# Network Analysis

Script based off https://towardsdatascience.com/data-science-in-venture-capital-8c13ec0c8458

### The Data

- Data comes from Crunchbase
- Focused on Singaporean funds and startups

### Data Cleaning

In [1]:
# First, import all of the necessary libraries

import matplotlib.pyplot as plt # used for creating 

import networkx as nx # used for analysing the structure of networks

import pandas as pd # used for data manipulation and analysis

import numpy as np # used for creating n-dimensional arrays

from itertools import combinations # for creating combinations (nCr)

### Importing Data

We will now read two datasets.

- df_investors includes the name of all VC funds headquartered in Singapore with at least 1 investment
- In the case of VC funds, we include the few categories:VC, CVCs, Micro VCs, Family Offices and Venture Debt
- df_startups  includes the name of all Singaporean startups with a total funding amount higher than SGD 500k, as well as the name of their investors

EDIT: OK SO IT TURNS OUT THAT CRUNCHBASE PRO TRIAL DOESN'T ALLOW DOWNLOADING AND PITCHBOOK ENTERPRISE (SCHOOL VERSION) ONLY ALLOWS 10 DOWNLOADS A DAY SO IT WOULD WASTE TOO MUCH TIME TO RANDOMLY CREATE DATASETS

In [None]:
# Investors Dataset

# read the csv file of investors
df_investors = pd.read_csv("Investors.csv")
print(len(df_investors)) # get a sense how many investors there are

# Startups Dataset
df_startups = pd.read_csv("Companies.csv")
print(len(df_startups)) # get a sense how many startups there are

### Basic Data Exploration

In [None]:
df_investors.head()

In [None]:
df_startups.head()

### Data Cleaning

Because the column "Investors" in the df_startups dataset includes all investors that invest in the startups, i.e. a Singaporean startup may have Japanese investors, we want to filter this so that the df_startups dataset only has Singaporean VCs

In [None]:
# extract the investor column from the df_startups, and convert the series into a list
# afterwards, the index for the new dataframe is based off the startups
# stack by column instead of row, and then reset index to create a new index column

df_startups = (pd.DataFrame(df_startups.Investors.str.split(',').tolist(),
                           index = df_startups.Organization).stack().reset_index([0, "Organization"]))

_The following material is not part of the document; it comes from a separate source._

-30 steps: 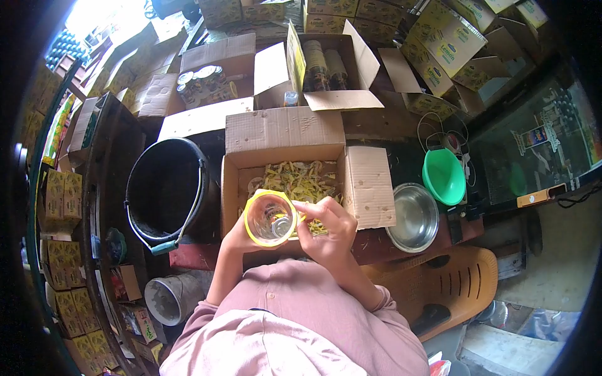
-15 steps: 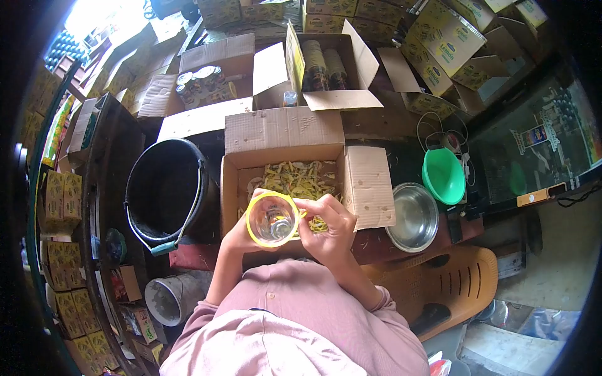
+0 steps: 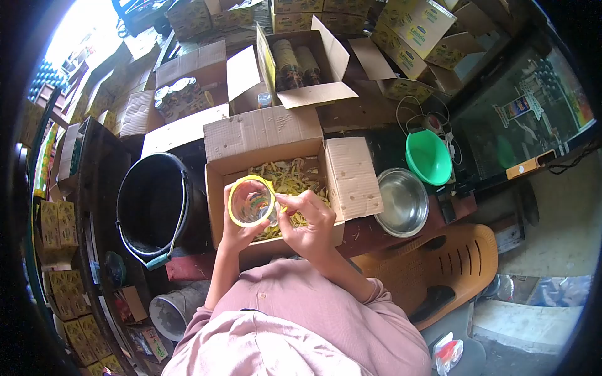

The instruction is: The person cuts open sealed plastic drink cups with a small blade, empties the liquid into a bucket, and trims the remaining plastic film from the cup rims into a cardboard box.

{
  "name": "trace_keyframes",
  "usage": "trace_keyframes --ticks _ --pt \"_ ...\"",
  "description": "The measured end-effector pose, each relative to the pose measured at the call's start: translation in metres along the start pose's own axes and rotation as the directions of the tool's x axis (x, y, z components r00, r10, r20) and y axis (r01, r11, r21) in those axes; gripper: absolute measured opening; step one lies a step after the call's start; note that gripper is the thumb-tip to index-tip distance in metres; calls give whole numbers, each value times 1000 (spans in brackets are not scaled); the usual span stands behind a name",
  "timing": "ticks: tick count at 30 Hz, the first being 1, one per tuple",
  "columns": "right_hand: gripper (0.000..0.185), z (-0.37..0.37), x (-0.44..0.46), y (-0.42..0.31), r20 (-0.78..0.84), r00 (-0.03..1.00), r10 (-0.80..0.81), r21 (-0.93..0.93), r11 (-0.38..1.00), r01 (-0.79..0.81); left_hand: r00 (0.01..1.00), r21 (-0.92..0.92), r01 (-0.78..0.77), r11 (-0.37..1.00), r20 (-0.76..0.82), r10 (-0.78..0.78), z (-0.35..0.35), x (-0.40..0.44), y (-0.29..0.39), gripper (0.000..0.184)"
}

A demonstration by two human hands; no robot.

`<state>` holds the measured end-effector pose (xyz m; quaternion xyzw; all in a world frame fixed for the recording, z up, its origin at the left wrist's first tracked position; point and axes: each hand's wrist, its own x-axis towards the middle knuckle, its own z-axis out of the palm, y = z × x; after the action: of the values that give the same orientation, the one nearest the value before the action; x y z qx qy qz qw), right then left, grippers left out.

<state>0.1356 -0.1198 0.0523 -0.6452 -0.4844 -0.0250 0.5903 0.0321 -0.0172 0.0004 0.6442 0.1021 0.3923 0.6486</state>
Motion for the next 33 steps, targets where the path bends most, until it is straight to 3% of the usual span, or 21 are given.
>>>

# basically now there are two columns with an index column, so afterwards just rename the columns
df_startups.rename({0: 'Investors'}, axis = 1, inplace = True)
df_startups['Investors'] = df_startups["Investors"].str.lstrip()

# merging the datasets to get the singaporean investors
df = pd.merge(df_startups, df_investors, how = "outer")

# drops NA values, drops location after subsetting dataframe to only singaporean investors, and resets index
df = df[df["Location"] == "Singapore"].dropna().drop(["Location"], axis = 1).reset_index(drop = True)